#### YOUR TASK
Once the line containing "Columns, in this" is found in the entries below, reproduce it and every line after it, stopping at and including the line containing "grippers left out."; reproduce nothing else, and keep each line exact.

#### GIVEN ENTRIES
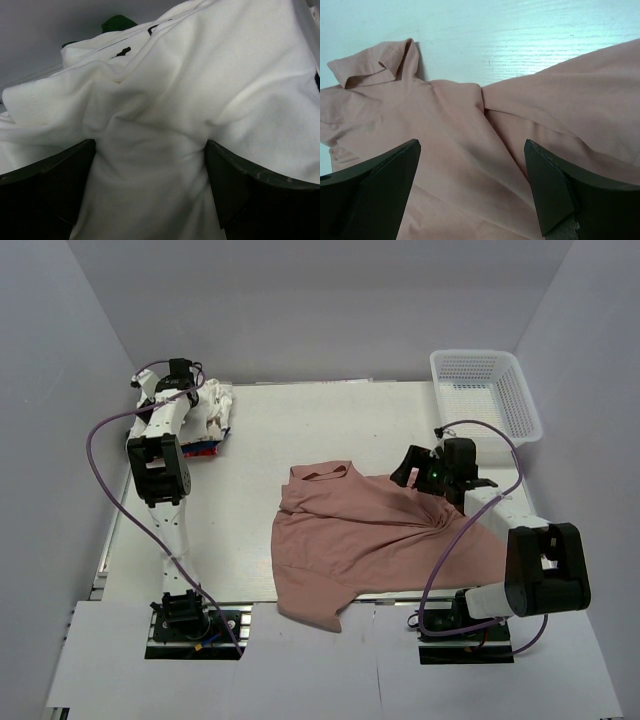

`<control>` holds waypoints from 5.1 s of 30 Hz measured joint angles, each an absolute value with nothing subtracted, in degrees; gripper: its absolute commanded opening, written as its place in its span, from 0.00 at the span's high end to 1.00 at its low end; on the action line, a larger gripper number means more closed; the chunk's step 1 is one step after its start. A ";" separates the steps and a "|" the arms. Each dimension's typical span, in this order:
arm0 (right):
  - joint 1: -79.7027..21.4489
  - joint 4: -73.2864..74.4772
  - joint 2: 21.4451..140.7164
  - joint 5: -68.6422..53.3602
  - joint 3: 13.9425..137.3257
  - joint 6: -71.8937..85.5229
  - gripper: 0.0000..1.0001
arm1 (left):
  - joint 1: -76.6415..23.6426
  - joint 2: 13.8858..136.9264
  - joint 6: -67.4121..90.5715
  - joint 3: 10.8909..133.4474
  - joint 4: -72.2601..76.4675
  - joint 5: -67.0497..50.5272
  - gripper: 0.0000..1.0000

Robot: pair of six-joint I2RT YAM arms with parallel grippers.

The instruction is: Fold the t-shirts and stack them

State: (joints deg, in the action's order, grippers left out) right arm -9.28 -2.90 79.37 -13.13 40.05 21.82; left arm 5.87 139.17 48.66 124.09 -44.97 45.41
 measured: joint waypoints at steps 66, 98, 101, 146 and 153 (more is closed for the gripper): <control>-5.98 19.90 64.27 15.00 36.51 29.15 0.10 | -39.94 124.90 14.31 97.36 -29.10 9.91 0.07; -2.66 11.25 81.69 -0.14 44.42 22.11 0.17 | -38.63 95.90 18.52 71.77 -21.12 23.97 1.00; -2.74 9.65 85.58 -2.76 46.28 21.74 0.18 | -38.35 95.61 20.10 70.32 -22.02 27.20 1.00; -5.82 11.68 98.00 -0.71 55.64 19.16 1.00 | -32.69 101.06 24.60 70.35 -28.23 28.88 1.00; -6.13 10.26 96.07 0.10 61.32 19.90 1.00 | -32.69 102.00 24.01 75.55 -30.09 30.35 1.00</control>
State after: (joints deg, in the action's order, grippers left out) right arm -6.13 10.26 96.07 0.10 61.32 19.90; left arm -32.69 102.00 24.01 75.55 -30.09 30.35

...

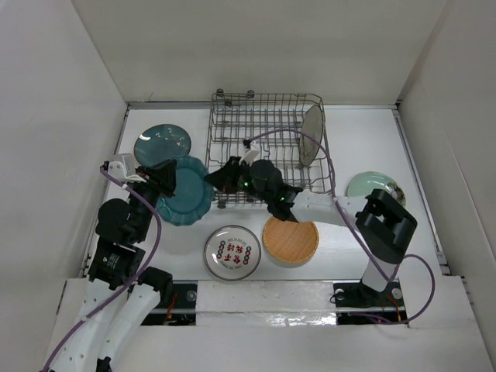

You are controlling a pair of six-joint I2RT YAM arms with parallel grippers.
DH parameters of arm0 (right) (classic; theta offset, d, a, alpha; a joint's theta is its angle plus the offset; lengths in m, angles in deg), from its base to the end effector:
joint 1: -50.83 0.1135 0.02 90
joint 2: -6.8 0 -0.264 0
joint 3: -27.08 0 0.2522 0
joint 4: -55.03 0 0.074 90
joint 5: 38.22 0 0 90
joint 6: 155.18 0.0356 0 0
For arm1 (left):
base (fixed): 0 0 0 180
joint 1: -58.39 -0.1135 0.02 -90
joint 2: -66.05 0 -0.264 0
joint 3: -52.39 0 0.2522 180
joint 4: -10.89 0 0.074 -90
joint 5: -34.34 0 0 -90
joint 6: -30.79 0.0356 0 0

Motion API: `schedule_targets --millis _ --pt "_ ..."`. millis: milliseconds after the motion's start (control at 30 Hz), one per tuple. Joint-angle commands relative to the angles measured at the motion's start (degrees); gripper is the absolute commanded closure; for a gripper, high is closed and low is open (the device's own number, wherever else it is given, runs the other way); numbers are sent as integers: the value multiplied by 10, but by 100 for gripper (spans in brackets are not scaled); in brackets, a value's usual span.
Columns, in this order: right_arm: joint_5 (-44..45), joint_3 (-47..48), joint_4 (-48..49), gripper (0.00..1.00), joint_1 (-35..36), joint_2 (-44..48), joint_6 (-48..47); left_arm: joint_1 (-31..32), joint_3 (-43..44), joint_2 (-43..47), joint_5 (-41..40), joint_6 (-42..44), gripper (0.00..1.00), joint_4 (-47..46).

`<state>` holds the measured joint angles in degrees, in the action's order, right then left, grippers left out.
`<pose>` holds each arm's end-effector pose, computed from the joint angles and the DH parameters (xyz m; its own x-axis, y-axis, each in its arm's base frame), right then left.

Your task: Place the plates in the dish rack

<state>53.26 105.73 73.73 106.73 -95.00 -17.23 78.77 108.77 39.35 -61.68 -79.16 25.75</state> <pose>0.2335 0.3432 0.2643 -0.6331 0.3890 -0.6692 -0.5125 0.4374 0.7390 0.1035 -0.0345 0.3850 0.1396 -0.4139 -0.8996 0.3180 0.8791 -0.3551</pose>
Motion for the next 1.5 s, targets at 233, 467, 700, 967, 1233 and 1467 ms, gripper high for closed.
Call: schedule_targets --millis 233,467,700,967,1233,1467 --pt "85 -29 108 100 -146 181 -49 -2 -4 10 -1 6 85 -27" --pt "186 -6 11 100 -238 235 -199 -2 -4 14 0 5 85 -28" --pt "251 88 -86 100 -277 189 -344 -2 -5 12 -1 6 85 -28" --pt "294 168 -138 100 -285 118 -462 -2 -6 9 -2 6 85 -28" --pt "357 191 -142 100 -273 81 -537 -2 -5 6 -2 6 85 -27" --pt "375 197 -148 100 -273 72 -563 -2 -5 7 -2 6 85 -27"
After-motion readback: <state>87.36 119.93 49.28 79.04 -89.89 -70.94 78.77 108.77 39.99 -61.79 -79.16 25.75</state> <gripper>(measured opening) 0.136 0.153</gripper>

#### WRITTEN REPLY
Columns, in this order: right_arm: joint_5 (-44..45), joint_3 (-47..48), joint_4 (-48..49), gripper (0.00..1.00), joint_1 (-35..36), joint_2 (-44..48), joint_6 (-48..47); left_arm: joint_1 (-31..32), joint_3 (-43..44), joint_2 (-43..47), joint_5 (-41..40), joint_6 (-42..44), gripper (0.00..1.00), joint_4 (-47..46).

`<state>` holds the measured joint angles in degrees, in the action's order, right then left, grippers left out.

Nothing remains to be done in this exercise.